Plastique: les conséquences en Europe de la guerre au Moyen-Orient
Une vue aérienne de bouteilles en plastique écrasées prêtes au recyclage, illustrant une pratique respectueuse de l’environnement. ©Polina Tankilevitch - Pexels

Dérivé du pétrole et notamment produit en Asie, le plastique et son économie sont perturbés par la guerre au Moyen-Orient. En Europe, les conséquences sont multiples, entre hausse des prix, industriels fragilisés, tentation de s’approvisionner aux États-Unis et relance du recyclage.

Comment est fabriqué le plastique? 

Incontournable dans nos vies quotidiennes, le plastique est un dérivé du pétrole dont on extrait du naphta, puis de l’éthylène, à l’origine de plastiques comme le polyéthylène, de fibres synthétiques ou de produits chimiques.

L’impact de la guerre au Moyen-Orient est donc double: d’abord les pays du Golfe sont en temps normal des exportateurs majeurs de polyéthylène. Ensuite, les groupes pétrochimiques asiatiques, très importants producteurs de matière plastique, peinent à s’approvisionner en naphta, qui venait notamment du Moyen-Orient.

Quelle disponibilité de la matière? 

La raréfaction de la matière disponible a fait grimper les prix, déjà tirés à la hausse par ceux du pétrole. Le contraste est d’autant plus marqué qu’auparavant, la planète disposait de capacités de production supérieures à la demande, d’où des prix relativement bas.
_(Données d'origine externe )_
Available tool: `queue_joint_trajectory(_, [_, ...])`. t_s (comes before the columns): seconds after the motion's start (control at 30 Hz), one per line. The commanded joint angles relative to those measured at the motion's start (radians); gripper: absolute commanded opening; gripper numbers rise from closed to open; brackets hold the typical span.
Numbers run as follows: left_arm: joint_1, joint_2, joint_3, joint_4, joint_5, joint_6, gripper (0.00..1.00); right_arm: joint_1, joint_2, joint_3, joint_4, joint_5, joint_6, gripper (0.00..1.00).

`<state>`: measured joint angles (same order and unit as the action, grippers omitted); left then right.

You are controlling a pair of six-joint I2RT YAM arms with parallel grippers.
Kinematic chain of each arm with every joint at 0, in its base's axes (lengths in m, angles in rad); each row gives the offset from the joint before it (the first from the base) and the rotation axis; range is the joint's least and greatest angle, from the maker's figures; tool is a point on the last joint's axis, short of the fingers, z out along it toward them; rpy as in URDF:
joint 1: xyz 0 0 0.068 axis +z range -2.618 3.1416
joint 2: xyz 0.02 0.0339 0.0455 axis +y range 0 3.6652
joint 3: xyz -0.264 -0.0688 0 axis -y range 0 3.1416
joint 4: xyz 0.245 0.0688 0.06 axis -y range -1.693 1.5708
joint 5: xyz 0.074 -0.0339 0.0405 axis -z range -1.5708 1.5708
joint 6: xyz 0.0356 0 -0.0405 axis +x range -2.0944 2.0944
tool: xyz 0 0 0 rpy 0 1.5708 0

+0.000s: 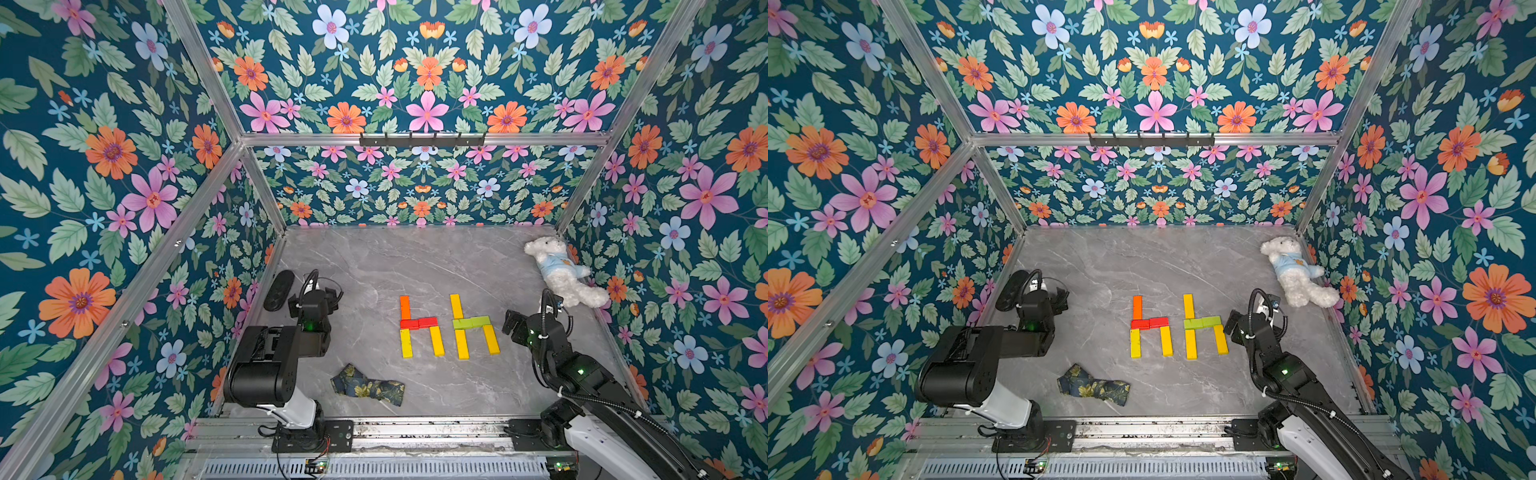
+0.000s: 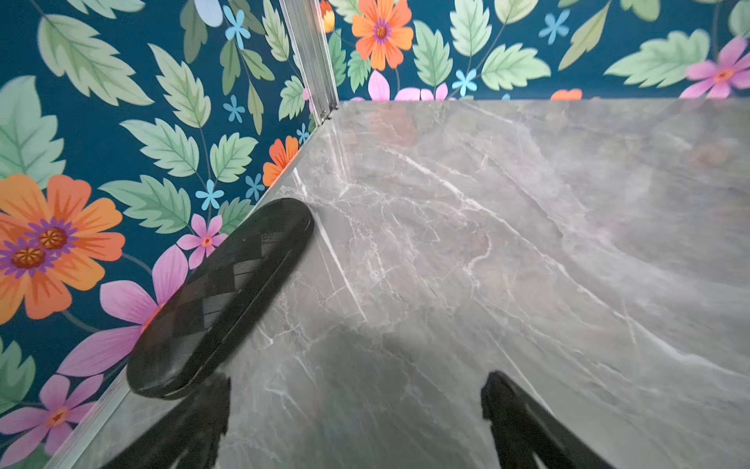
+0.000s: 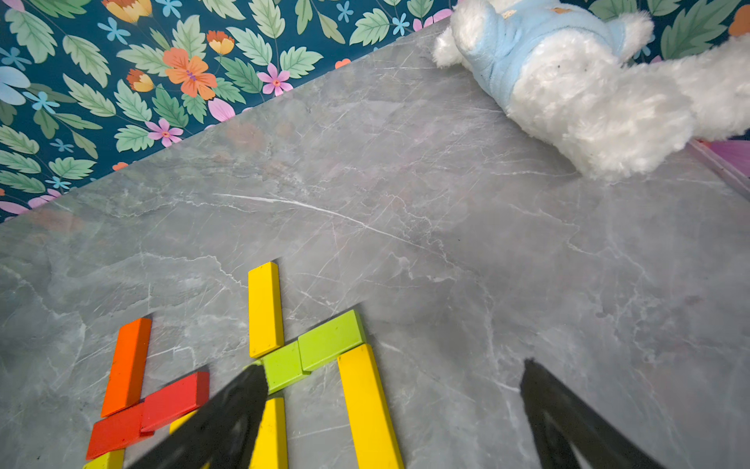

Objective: Assemble the letter h with building blocks
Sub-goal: Reset both arms

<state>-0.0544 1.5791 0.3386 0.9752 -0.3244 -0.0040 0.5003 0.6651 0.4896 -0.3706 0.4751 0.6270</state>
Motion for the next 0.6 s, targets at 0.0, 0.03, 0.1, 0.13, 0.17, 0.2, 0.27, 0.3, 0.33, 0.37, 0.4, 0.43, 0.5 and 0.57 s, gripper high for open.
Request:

Fin avril, le syndicat des fabricants de câbles électriques français Sycabel expliquait que la hausse des prix «affecte très durement» ses adhérents, qui utilisent beaucoup de polyéthylène et d’aluminium, également fortement produits dans le Golfe.

«La hausse a été très violente», expliquait aussi à l’AFP mi-avril Christophe Desbrosses, président de l’association des Acteurs économiques de la Plastics Vallée (AEPV), dans l’Ain. «Sur certaines matières, les prix ont presque doublé au lendemain du début du conflit».

Depuis, «la capacité de sortie du détroit d’Ormuz a un impact sur les prix du fret», détaille Jean-Pierre Masson, de la société de conseil Inverto France, filiale du Boston Consulting Group. L’acheminement des matières premières coûte donc plus cher.

Quelles alternatives? 

Les alternatives de transport autour du détroit, notamment par la route, n’offrent pas les mêmes capacités, poursuit-il.

En revanche, il observe davantage d’exportations de plastique dans les données douanières américaines: les États-Unis, premier producteur mondial de pétrole, peuvent se positionner comme alternative à l’approvisionnement en plastique vierge.

L’existence d’autres sources d’approvisionnement et les capacités de production mondiales limitent le risque de pénurie, mais tout dépendra de la durée du conflit et du niveau de blocage du détroit.

Le recyclage peut-il en profiter? 

Virginia Janssens, directrice générale de Plastics Europe, estime que le conflit rappelle «à quel point l’Europe est exposée aux chocs liés aux ressources fossiles».

«Une économie européenne des plastiques circulaires solide n’est pas un +plus+, mais un impératif non négociable», affirme-t-elle, en référence aux plastiques recyclés mécaniquement, chimiquement ou issus de ressources biosourcées.

Ces dernières années, le recyclage européen a souffert de la concurrence du plastique vierge à bas coût venu d’Asie, entraînant des fermetures d’usines.

Mais la situation pourrait s’inverser, selon Jean-Yves Daclin, directeur général de Plastics Europe France, qui évoque un possible effet d’aubaine, le recyclé devenant parfois moins cher que le vierge.

À plus long terme toutefois, les problèmes de compétitivité de la production européenne, notamment liés au coût de l’énergie, restent entiers.